返答に困っているというよりは何か言いたそうな彼に、私は首をかしげた。


「どうしたの?」


「メイカさんは……ジルクハルト様みたいなムキムキな男性のほうがスキですか……?」


コルフェはまだ私の気がジルに引かれていると思っているみたい。小さな自分とでっかい目の前の騎士を比べて悲しそうにしていて。

不安そうに整った眉毛を八の字に下げ、ジルには聞こえないように耳元で聞いてきた。


「そうねぇ。ガリガリよりはちょっとくらいあったほうがいいかな。筋肉は。ジルほどはいかなくても細マッチョくらいが私は理想ね。魔法も剣も両方できる強い男がいいかなぁ」


つい具体的に言いすぎてしまった。でもまあ、いいか。

外見から得る最初の印象って大事だし。キャラクター紹介の立ち絵と設定がコルフェというキャラに一目惚れしたきっかけだったから。

少年の未来の姿を思い浮かべて、小さな声で耳打ちをし返す。

コルフェはぴんっ、と糸に引っ張られたように真っ直ぐ背筋を伸ばした。


「ジルクハルト様、僕も騎士になりたいです! 魔法も剣もうまくなってメイカさんを守れるようになりたい!」


「良い返事だ少年。わかった」


めちゃくちゃちょろいぞコルフェ。そんなに単純な子に生んだ覚えはないぞってくらい私に甘々でちょろいぞ。いや、生んでないけどね。
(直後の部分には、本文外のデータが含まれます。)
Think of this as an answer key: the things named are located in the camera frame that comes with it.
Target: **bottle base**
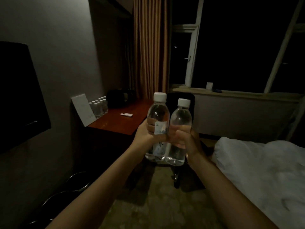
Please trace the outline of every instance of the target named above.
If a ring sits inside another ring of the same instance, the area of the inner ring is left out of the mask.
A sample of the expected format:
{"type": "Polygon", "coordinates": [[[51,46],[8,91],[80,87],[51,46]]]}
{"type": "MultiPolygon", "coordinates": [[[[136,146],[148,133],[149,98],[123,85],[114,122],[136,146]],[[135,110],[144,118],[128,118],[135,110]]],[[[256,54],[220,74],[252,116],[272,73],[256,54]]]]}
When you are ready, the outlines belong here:
{"type": "Polygon", "coordinates": [[[164,159],[164,157],[158,157],[153,154],[145,154],[145,157],[147,160],[149,160],[151,162],[160,162],[164,159]]]}
{"type": "Polygon", "coordinates": [[[181,166],[184,164],[184,159],[183,160],[178,160],[178,159],[174,159],[174,158],[165,158],[165,161],[170,164],[170,165],[174,165],[174,166],[181,166]]]}

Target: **white bed sheet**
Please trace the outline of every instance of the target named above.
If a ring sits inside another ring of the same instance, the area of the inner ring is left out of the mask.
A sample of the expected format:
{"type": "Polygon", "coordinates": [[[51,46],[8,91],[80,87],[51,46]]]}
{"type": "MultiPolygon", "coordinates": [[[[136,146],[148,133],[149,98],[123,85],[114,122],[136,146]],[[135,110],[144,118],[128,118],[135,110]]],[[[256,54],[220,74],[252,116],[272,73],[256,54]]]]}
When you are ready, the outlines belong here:
{"type": "Polygon", "coordinates": [[[305,228],[305,149],[222,137],[212,160],[280,229],[305,228]]]}

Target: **television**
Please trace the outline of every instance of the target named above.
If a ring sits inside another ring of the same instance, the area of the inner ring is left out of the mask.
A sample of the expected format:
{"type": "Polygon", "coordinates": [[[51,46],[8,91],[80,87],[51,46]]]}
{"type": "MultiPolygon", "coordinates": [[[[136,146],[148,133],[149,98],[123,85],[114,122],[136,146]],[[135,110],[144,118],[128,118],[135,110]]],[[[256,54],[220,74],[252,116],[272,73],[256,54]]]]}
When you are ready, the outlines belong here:
{"type": "Polygon", "coordinates": [[[0,42],[2,146],[5,152],[51,128],[27,45],[0,42]]]}

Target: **gold curtain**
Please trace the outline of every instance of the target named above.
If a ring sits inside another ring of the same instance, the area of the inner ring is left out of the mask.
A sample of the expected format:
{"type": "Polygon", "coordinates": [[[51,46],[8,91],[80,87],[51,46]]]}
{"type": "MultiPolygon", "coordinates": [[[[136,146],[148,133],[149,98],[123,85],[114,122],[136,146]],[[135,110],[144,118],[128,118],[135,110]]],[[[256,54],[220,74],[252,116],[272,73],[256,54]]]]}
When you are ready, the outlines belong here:
{"type": "Polygon", "coordinates": [[[168,0],[134,0],[135,73],[137,96],[153,99],[168,87],[168,0]]]}

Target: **group of bottles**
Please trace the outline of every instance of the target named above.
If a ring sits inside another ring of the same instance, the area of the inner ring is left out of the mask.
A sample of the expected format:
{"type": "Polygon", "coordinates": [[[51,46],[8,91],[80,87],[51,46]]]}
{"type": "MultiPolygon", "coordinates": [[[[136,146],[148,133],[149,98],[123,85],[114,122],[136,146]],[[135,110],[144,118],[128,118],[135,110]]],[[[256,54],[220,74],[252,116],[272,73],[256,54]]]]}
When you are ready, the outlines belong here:
{"type": "Polygon", "coordinates": [[[108,113],[108,103],[106,100],[106,96],[89,102],[89,105],[97,119],[100,118],[102,115],[108,113]]]}
{"type": "Polygon", "coordinates": [[[178,108],[173,112],[170,118],[170,112],[165,105],[166,93],[155,92],[154,104],[147,113],[147,123],[150,133],[169,134],[171,144],[160,142],[153,145],[145,157],[152,161],[158,162],[165,159],[170,165],[180,166],[184,164],[186,150],[184,142],[176,138],[177,130],[190,132],[192,127],[192,116],[189,112],[191,101],[187,99],[178,100],[178,108]]]}
コルフェの言葉は嬉しかった。でも、つい和まされてしまった。扱いに苦労しなさすぎて。


「では、ご婦人。後日あなた方を教会からお迎えにあがりますので、その際はよろしくお願いいたします。ご連絡先を教えて頂けますか?」


コルフェの威勢の良い返事にはジルもにっと歯を見せて爽やかに笑った。

満面の笑みでコルフェと握手をしてから、神父を担ぎ直して私に会釈をする。


コルフェを教会騎士にするための一歩、次期副団長のジルの推薦もとれたし万々歳。

これで私の推しが教会との関わりを断たれて無職になるルート行きは免れた。また繋がれた。

思わず小さくガッツポーズをする私をコルフェは不思議そうに見ていた。そっか。ガッツさんいないからこのポーズ自体この世界には存在しないものね。


「これは嬉しいときにね、やった! ってするポーズよ」


「そうなんですね」


拳をぐっと握って私の動作を真似してみせるコルフェ。

彼と私で拳と拳をコツンと合わせて笑いあった。